Interviewees: Research scientists Max Jaderberg and Raia Hadsell; Lead researchers David Silver and Oriol Vinyals, and Director of Research Koray Kavukcuoglu.

Watch

Notes

Listen to this episode and subscribe to the whole series on Apple podcasts, Google podcasts, Spotify, Deezer or your favourite podcast app by searching for “DeepMind: The Podcast”.

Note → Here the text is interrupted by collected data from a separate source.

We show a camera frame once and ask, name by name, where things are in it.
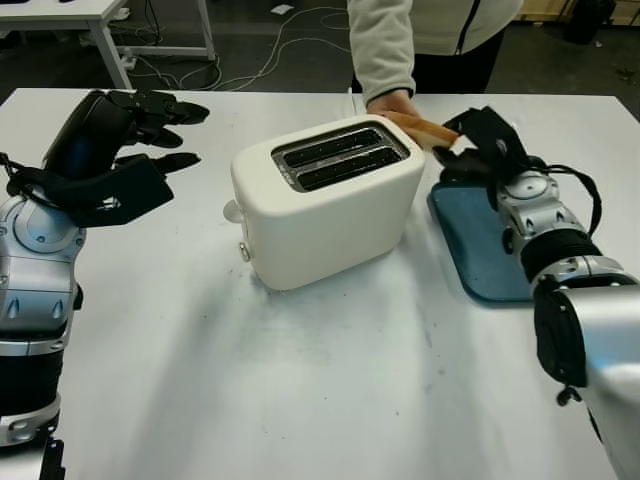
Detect grey floor cable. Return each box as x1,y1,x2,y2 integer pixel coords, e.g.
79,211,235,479
137,54,261,92

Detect white toaster lever knob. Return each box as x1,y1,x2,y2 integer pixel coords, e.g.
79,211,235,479
222,199,249,224

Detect blue plastic tray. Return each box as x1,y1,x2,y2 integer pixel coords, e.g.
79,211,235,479
427,172,539,306

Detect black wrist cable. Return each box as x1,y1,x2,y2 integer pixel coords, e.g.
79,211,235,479
0,151,31,201
534,159,604,236

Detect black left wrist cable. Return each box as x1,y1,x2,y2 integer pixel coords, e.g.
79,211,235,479
0,151,31,201

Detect black bin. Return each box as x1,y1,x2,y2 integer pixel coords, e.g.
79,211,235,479
564,0,617,46

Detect wooden crate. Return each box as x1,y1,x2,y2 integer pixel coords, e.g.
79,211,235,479
517,0,640,29

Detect white desk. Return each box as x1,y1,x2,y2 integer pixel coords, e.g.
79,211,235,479
0,0,219,91

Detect person's bare right hand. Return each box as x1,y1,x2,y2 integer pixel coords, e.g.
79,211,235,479
364,88,420,124

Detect toast slice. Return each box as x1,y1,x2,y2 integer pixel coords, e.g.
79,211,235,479
382,110,464,151

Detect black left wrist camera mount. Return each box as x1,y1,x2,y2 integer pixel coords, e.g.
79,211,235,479
9,157,175,227

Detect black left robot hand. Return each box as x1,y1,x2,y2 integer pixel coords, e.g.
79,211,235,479
42,88,211,184

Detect person's right forearm cream sleeve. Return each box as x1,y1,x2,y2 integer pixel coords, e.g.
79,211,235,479
347,0,417,104

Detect white two-slot toaster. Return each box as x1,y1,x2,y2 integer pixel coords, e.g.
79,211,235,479
229,113,426,291

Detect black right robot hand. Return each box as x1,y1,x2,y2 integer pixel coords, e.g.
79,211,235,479
434,105,531,183

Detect person in dark trousers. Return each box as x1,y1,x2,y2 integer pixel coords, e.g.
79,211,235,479
407,0,526,96

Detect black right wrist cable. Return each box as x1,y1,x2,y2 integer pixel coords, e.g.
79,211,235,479
534,159,604,236

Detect white floor cable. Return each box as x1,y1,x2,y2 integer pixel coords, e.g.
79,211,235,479
254,9,351,81

Find out more about the themes in this episode:

  1. The Economist: Why AI researchers like video games
  2. DeepMind blogs: Capture the Flag and Alphastar
  3. Professional StarCraft II player MaNa gives his impressions of AlphaStar and DeepMind
  4. Open AI’s work on Dota 2
  5. The New York Times: DeepMind can now beat us at multiplayer games, too
  6. Royal Society: Machine Learning resources
  7. DeepMind: The Inside Story of AlphaStar
  8. Andrej Karpathy: Deep Reinforcement Learning: Pong from Pixels

If you know of other resources we should link to, please help other listeners by either replying to us on Twitter (#DMpodcast) or emailing us at podcast@deepmind.com. You can also use that address to send us questions or feedback on the series.

Credits:

Presenter: Hannah Fry
Editor: David Prest
Senior Producer: Louisa Field
Producers: Amy Racs, Dan Hardoon
Binaural Sound: Lucinda Mason-Brown
Music composition: Eleni Shaw (with help from Sander Dieleman and WaveNet)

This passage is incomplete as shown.